Instagram also tells us that, by default, Threads users will continue to receive notifications only for their close friends. This can now be adjusted in the application settings if you want to receive notifications for all messages.
What’s interesting is that these changes are being implemented very closely after a major update to the Instagram messaging platform.
Last week, Facebook introduced cross-app communication between Messenger and Instagram, among other features.

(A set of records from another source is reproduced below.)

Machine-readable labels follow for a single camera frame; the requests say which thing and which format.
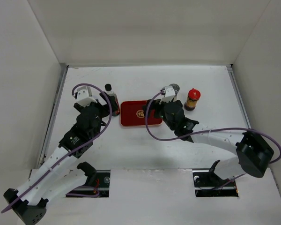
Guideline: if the red-capped sauce jar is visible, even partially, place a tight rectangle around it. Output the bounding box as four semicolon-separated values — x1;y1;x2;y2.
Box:
184;88;201;111

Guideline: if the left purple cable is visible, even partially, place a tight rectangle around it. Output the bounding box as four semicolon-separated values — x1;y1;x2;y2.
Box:
0;83;113;214

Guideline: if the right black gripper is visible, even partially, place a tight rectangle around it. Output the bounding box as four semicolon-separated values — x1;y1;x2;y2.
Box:
142;97;176;131

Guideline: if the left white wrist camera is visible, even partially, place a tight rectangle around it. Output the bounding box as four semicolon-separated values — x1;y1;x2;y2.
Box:
75;86;97;107

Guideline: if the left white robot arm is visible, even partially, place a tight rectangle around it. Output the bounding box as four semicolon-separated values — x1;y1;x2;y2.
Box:
2;83;120;225

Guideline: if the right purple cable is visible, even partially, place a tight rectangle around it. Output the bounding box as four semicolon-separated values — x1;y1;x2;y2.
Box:
144;90;281;165

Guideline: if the dark soy sauce bottle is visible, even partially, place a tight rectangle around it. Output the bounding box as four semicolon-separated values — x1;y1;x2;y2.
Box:
104;83;120;117

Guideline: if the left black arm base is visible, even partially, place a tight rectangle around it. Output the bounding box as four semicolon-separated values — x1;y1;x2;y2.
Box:
66;162;111;198

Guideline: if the red lacquer tray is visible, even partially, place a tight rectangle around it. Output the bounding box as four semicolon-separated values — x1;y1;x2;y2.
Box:
119;100;163;128

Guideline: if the purple cable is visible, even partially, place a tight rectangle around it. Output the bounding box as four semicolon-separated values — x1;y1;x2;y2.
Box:
144;90;281;165
0;83;113;214

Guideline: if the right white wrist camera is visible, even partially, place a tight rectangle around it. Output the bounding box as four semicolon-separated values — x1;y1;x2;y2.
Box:
160;85;176;104

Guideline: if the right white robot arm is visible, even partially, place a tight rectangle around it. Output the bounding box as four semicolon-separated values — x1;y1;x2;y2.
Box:
143;99;274;186

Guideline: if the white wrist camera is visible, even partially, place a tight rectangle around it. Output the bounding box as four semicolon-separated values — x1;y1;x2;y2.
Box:
75;86;97;107
160;85;176;104

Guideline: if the salt grinder clear lid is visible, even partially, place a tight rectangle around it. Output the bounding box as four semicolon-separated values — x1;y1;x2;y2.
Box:
170;83;180;96

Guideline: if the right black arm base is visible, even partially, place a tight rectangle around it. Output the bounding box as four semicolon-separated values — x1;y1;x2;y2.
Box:
192;160;238;197

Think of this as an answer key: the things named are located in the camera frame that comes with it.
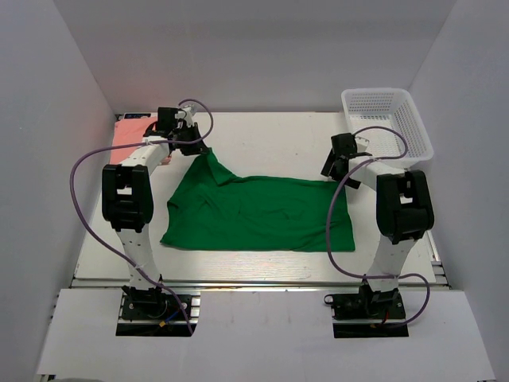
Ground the dark label plate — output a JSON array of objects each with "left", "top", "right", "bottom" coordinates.
[{"left": 122, "top": 113, "right": 152, "bottom": 119}]

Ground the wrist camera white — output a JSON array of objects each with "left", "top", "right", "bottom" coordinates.
[
  {"left": 175, "top": 103, "right": 196, "bottom": 128},
  {"left": 354, "top": 135, "right": 372, "bottom": 157}
]

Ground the folded pink t shirt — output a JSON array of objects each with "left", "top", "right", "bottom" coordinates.
[{"left": 109, "top": 117, "right": 157, "bottom": 165}]

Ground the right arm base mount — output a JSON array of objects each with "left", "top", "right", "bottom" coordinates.
[{"left": 324, "top": 290, "right": 409, "bottom": 339}]

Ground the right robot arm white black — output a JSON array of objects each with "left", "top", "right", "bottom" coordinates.
[{"left": 321, "top": 133, "right": 434, "bottom": 318}]

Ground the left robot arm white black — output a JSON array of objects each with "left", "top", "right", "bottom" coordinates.
[{"left": 102, "top": 99, "right": 209, "bottom": 290}]

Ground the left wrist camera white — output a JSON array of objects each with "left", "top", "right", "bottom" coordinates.
[{"left": 175, "top": 103, "right": 196, "bottom": 128}]

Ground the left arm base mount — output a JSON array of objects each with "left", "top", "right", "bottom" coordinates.
[{"left": 115, "top": 293, "right": 192, "bottom": 337}]

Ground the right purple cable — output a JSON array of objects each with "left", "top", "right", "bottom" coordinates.
[{"left": 325, "top": 126, "right": 431, "bottom": 329}]

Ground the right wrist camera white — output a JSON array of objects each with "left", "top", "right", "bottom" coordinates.
[{"left": 354, "top": 135, "right": 372, "bottom": 157}]

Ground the white plastic mesh basket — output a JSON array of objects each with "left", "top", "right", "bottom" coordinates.
[{"left": 341, "top": 88, "right": 434, "bottom": 168}]

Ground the green t shirt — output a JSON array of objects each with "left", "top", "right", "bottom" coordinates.
[{"left": 160, "top": 152, "right": 356, "bottom": 252}]

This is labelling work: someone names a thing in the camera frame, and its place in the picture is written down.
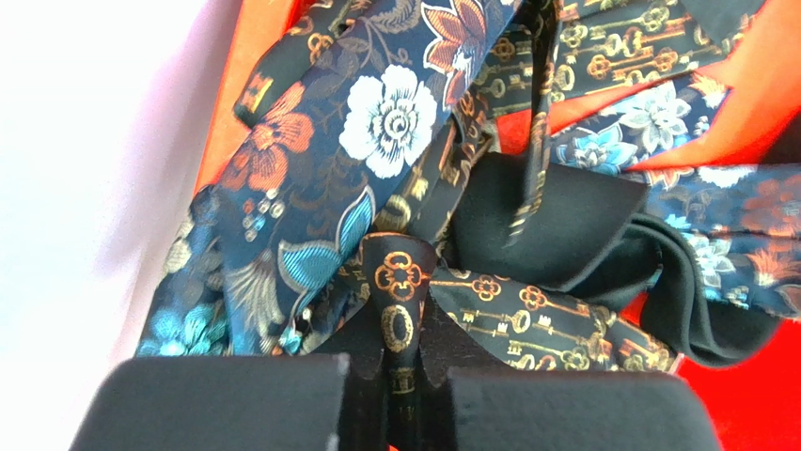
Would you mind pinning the black gold key pattern tie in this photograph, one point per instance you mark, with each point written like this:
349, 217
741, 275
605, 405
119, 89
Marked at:
344, 190

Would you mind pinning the red plastic bin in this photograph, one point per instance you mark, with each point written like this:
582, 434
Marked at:
755, 405

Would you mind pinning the black plain tie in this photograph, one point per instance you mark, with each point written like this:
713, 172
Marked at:
592, 238

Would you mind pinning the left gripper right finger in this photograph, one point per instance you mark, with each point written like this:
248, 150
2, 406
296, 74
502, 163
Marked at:
516, 410

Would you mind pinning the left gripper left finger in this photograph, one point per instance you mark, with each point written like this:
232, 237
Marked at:
218, 403

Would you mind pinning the blue floral pattern tie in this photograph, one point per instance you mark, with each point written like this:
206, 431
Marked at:
483, 154

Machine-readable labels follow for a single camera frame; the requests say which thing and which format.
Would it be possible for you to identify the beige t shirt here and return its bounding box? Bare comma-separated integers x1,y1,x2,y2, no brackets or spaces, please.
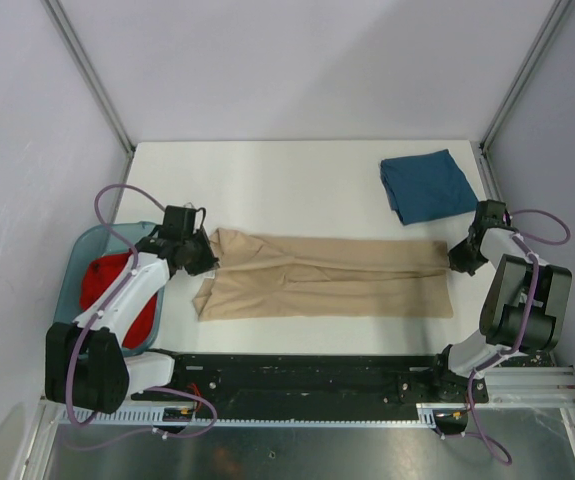
193,228,453,322

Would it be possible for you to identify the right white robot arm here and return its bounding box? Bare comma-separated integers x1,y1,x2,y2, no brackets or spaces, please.
428,227,573,401

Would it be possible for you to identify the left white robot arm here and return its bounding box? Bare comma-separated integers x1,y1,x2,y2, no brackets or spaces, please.
45,229,218,425

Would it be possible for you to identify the folded blue t shirt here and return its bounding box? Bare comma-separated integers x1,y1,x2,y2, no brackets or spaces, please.
379,149,478,226

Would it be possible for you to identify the red t shirt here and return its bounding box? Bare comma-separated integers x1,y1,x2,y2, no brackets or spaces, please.
79,251,158,354

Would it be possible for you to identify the teal plastic bin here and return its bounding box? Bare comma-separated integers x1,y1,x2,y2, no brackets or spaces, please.
53,225,164,356

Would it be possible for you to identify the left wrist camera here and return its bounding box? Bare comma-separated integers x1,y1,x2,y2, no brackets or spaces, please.
159,205,206,241

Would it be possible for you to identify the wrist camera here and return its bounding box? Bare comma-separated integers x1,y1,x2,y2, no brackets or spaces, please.
159,205,206,241
473,200,511,230

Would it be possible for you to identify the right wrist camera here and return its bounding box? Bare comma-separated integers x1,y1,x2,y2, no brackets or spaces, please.
473,200,511,230

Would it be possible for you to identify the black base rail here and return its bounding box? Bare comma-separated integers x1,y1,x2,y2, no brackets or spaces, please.
131,352,491,421

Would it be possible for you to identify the white cable duct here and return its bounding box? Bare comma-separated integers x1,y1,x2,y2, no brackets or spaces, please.
56,402,443,427

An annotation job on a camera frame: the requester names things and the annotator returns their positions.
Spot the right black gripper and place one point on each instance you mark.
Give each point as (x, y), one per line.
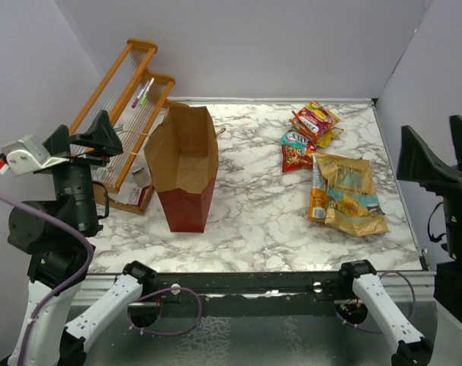
(415, 157)

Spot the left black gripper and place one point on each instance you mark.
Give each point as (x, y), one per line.
(101, 135)

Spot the red paper bag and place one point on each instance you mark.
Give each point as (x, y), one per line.
(183, 160)

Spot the gold snack packet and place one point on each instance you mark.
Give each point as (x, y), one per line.
(353, 205)

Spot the yellow snack packet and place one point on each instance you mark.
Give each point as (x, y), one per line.
(329, 136)

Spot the orange Fox's fruits candy bag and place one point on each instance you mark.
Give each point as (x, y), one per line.
(314, 120)

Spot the orange chips bag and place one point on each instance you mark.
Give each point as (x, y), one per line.
(318, 194)

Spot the teal Fox's mint candy bag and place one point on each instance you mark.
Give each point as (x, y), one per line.
(296, 139)

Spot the red snack packet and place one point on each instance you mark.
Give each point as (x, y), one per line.
(294, 158)

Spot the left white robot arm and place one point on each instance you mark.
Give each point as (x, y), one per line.
(55, 234)

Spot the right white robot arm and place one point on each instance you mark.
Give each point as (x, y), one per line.
(436, 337)

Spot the pink marker pen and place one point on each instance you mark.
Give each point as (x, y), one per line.
(137, 99)

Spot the orange wooden rack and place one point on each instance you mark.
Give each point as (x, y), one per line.
(115, 94)

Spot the green marker pen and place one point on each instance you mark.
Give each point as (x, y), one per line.
(145, 91)

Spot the red white small box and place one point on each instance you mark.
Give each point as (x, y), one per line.
(133, 188)

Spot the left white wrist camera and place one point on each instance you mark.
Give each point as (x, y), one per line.
(28, 155)

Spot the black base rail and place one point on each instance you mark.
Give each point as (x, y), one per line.
(246, 294)

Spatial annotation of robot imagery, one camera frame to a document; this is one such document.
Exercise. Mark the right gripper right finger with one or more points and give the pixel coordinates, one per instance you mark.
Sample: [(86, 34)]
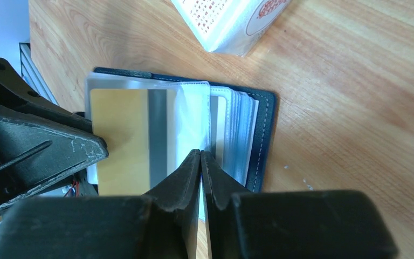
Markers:
[(220, 213)]

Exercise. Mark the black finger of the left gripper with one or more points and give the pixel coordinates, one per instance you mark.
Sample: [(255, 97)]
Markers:
[(41, 143)]

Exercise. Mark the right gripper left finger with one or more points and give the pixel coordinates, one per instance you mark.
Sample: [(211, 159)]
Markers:
[(172, 221)]

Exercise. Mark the navy blue card holder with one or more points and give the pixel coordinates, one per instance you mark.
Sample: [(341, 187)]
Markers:
[(234, 123)]

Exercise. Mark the gold credit card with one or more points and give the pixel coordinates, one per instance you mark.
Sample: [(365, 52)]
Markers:
[(138, 127)]

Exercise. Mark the red patterned tissue pack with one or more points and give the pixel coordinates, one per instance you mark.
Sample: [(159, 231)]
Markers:
[(229, 27)]

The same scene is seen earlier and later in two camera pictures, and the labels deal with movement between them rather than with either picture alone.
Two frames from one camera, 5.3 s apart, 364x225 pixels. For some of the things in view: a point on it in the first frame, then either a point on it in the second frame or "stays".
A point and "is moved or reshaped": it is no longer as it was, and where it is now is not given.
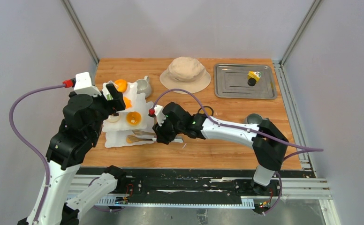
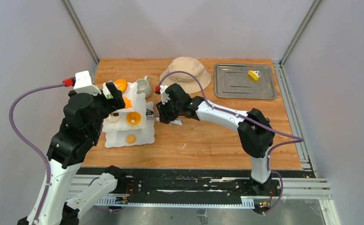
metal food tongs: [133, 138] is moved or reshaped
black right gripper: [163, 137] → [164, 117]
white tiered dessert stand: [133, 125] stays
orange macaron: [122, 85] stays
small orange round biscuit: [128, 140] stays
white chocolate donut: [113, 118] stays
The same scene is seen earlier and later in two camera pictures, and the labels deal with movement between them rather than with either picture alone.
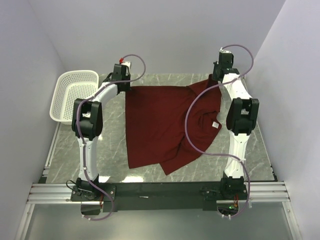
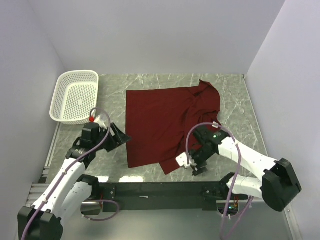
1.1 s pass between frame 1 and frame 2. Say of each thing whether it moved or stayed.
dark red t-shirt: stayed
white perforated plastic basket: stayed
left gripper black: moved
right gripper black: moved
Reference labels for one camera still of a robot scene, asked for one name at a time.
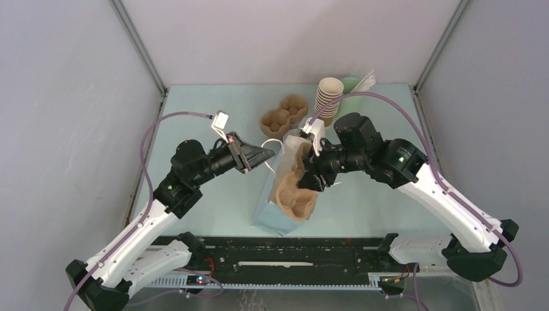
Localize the white paper bag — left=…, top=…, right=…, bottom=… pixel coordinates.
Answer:
left=252, top=135, right=311, bottom=236

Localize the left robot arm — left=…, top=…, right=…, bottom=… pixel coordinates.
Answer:
left=65, top=132, right=275, bottom=310

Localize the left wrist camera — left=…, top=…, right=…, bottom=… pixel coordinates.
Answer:
left=210, top=110, right=229, bottom=143

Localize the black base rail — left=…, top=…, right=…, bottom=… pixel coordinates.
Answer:
left=128, top=235, right=473, bottom=293

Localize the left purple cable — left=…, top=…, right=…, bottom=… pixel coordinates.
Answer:
left=63, top=111, right=214, bottom=311

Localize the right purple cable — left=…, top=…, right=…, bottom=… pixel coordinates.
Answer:
left=308, top=91, right=524, bottom=311

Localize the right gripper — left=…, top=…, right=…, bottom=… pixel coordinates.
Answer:
left=297, top=137, right=366, bottom=194

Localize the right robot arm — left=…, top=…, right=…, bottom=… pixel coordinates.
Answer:
left=297, top=113, right=519, bottom=282

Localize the purple cable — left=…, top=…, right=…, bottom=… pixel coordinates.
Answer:
left=63, top=111, right=214, bottom=311
left=308, top=91, right=524, bottom=311

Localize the stack of paper cups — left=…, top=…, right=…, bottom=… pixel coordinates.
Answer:
left=315, top=77, right=344, bottom=127

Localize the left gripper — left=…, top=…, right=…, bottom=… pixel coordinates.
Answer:
left=192, top=132, right=275, bottom=187

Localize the green holder cup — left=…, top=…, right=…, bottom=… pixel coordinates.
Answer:
left=334, top=77, right=363, bottom=120

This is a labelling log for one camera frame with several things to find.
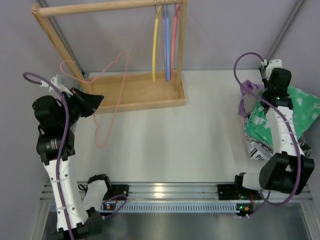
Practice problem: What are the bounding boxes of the wooden clothes rack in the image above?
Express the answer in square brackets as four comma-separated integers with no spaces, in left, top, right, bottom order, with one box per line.
[30,0,188,112]

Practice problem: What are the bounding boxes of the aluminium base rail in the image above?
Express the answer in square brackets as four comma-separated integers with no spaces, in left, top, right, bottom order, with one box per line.
[40,182,313,202]

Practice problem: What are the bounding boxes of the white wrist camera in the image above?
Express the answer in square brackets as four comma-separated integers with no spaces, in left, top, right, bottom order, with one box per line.
[40,74,70,93]
[259,59,283,78]

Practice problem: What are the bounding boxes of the green white tie-dye trousers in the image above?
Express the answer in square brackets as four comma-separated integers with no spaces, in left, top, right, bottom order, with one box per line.
[244,86,320,147]

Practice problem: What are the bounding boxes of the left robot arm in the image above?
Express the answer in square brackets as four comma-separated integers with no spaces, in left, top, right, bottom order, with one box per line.
[32,87,112,240]

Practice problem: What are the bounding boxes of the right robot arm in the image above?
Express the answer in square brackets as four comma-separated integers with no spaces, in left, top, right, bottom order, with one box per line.
[235,66,315,198]

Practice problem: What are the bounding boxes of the light blue cable duct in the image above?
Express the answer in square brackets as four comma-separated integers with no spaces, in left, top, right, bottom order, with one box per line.
[49,201,255,214]

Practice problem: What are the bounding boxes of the yellow clothes hanger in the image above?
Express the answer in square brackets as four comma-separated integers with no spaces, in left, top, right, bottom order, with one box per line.
[152,6,163,82]

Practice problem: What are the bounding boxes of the blue clothes hanger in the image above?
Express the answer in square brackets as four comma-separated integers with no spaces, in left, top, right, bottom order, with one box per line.
[163,6,171,82]

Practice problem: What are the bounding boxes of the pink clothes hanger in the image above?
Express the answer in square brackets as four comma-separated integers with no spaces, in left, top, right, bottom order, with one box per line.
[59,51,130,149]

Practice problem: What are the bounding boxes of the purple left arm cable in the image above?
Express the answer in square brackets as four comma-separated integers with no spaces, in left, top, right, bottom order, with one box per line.
[22,72,128,240]

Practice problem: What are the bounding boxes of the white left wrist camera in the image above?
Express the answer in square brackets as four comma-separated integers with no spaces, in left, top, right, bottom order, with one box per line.
[40,74,70,93]

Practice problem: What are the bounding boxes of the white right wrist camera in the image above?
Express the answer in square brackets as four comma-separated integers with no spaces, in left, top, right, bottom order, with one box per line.
[259,59,283,78]

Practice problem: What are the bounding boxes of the black white printed garment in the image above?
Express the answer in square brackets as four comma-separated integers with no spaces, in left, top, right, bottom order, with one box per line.
[243,114,313,162]

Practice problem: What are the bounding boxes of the coral clothes hanger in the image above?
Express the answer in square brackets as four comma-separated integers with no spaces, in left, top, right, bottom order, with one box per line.
[170,5,181,80]

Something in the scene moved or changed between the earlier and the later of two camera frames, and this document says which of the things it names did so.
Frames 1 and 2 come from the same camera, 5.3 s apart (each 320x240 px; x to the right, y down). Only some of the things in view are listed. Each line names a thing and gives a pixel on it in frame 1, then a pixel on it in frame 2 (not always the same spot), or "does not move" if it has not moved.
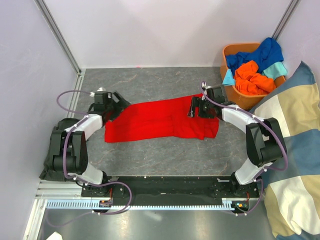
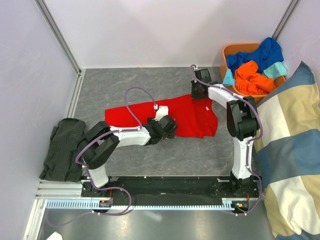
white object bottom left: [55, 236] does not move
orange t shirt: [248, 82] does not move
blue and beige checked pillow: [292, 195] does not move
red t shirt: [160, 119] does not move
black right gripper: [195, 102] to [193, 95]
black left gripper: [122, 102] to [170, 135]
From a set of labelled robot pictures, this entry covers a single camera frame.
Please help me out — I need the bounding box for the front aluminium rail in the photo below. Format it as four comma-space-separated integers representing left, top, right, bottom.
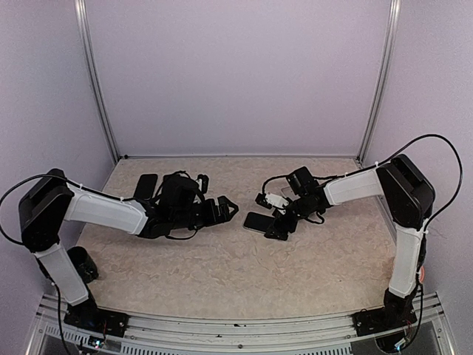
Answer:
25, 297, 456, 354

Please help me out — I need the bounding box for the left aluminium frame post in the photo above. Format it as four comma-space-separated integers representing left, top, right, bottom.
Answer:
74, 0, 120, 164

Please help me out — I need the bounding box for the aluminium frame post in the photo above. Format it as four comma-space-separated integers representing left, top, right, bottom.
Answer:
74, 0, 120, 164
357, 0, 402, 164

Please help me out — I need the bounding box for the left camera cable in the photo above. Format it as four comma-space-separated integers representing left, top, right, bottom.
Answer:
0, 170, 203, 355

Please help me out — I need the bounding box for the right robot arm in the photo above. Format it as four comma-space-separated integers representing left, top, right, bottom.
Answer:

With this update, Instagram users can upgrade to a new messaging experience that includes the ability to change chat colors, reply with emoji, watch videos together, and close messages, etc. These “fun” features are there to trick users into accepting the update, which further immerses users in the Facebook universe by opening cross-platform messages. This means that updated users can use Instagram to message their Facebook friends.
With the changes to the threads, one has to wonder if Facebook now sees the standalone chat app as another potential entry point to its larger messaging platform.
Instagram says that is not the case today.
“Cross-app communication is an optional update for Instagram users and is not enabled for threads,” a spokesperson told TechCrunch.
That doesn’t mean that the threads won’t be updated to offer some of the other changes that Instagram users can enjoy now if they want to improve their messaging experience in the future.
We even know that Instagram plans to bring some of these new features to Threads in the future. However, there is currently no precise timeline for this project.
This would supposedly mean connecting the Threads application on the backend to the new messaging infrastructure. If so, even if Facebook chose to use cross-app communication only for Instagram (and only for Messenger), it would connect to another main application, Threads, on the new messaging platform. This, in turn, could make it difficult to disconnect from apps if Facebook is forced to shut down when regulators monopolize it.
However, it is not clear if the threads are still connected to this infrastructure or if they will connect later. But it’s worth keeping an eye on.